The chassis has also been revised to generate more precise steering response, more stability, and better suspension compliance. Frame rigidity has been increased by fine-tuning the thicknesses of the single-downtube joint and the rear shock’s upper mounts; the cylinder-head hangers have changed from aluminum to steel; the rear shock’s spring rate has been increased from 39.8 to 41.3 pounds per millimeter, and the shock has been revalved in accordance with the new spring ratio. The rear suspension offers 11-position rebound damping adjustability and six-position compression adjustment.
The new aluminum swingarm measures 23 inches center to center, while the wheelbase now spans 58.3 inches. A new 49mm Showa fork delivers a generous 12.2 inches of travel, with 13 adjustments for rebound damping and 15 for compression damping. Steering geometry is set at 27.1 degrees with 4.5 inches of trail. Claimed weight is 245 pounds wet including a full fuel load. Weight distribution front/rear is 49/51.
Electronic Rider Aids
As with streetbikes, electronic rider assistance systems are growing more popular on MX machines.
To that end, the CRF450R features a comprehensive electronics suite. Honda Selectable Torque Control (HSTC) lets the rider choose from three torque delivery modes to optimize the amount of wheel. HSTC Mode 1 intervenes more gently and after a longer interval; this is intended to make torque delivery easier to control out of tight corners. When set on Mode 3, HSTC comes in immediately and with a sharper cut of the torque to the rear wheel, better suited for riding on slippery surfaces. Mode 2 is of course the intermediate solution. Don’t want any interference from HSTC? Switching it off is also an option.

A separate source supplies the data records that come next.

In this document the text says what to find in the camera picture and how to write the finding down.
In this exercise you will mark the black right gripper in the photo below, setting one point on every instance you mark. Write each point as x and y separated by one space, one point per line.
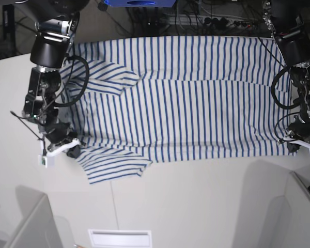
57 133

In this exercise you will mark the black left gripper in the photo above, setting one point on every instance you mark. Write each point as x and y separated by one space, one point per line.
298 131

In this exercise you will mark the blue white striped T-shirt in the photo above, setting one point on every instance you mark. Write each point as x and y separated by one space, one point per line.
175 98

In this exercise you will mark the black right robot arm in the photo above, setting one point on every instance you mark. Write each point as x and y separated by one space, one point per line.
56 23

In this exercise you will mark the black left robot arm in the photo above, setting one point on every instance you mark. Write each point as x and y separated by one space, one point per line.
284 20

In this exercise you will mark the grey right partition panel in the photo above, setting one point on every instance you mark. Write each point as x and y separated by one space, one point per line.
298 197

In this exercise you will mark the grey partition panel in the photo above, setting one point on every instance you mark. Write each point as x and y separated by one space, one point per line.
298 197
36 229

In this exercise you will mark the grey left partition panel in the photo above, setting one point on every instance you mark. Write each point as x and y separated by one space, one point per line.
36 229

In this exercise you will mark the white label plate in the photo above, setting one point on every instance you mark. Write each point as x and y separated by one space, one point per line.
120 238

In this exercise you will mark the blue box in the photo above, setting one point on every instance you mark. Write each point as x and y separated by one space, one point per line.
140 3

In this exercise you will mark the white power strip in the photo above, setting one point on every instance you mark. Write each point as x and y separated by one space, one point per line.
201 20

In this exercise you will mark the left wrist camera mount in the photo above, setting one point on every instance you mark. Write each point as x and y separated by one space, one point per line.
300 142

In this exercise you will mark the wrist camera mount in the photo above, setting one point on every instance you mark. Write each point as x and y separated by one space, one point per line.
47 157
300 142

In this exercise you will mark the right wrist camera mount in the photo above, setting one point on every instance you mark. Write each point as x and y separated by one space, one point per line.
47 157

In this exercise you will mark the black left floor post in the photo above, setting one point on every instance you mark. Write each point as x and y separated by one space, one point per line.
9 31

HRC Launch Control assists the rider at the start of a race, delivering maximum acceleration through the gears. Like HSTC, it also offers three levels: Level 1 is intended for professional riders and allows the engine to push up to 9,500 rpm; Level 2 cuts at the revs at 8,500 rpm and is intended for standard condition and average riders; and Level 3 drops the limit to 8,250 rpm to make life easier for novices. Finally, the electronics also include an Engine Mode Select Button (EMSB) allowing the rider to modify the character of the engine response according to three maps: Standard, Smooth, and Aggressive.
The 2023 Honda CRF450R has also been developed into the enduro/Baja-oriented CRF450RX. Most of the major componentry is similar; major differences are limited to an 18-inch rear wheel in place of the R model’s 19-inch hoop, and Dunlop Geomax tires in place of the standard Dunlop MX33s. The RX chassis also features different steering geometry and a slightly shorter 58.1-inch wheelbase. Suspension units and brakes are shared by the two versions.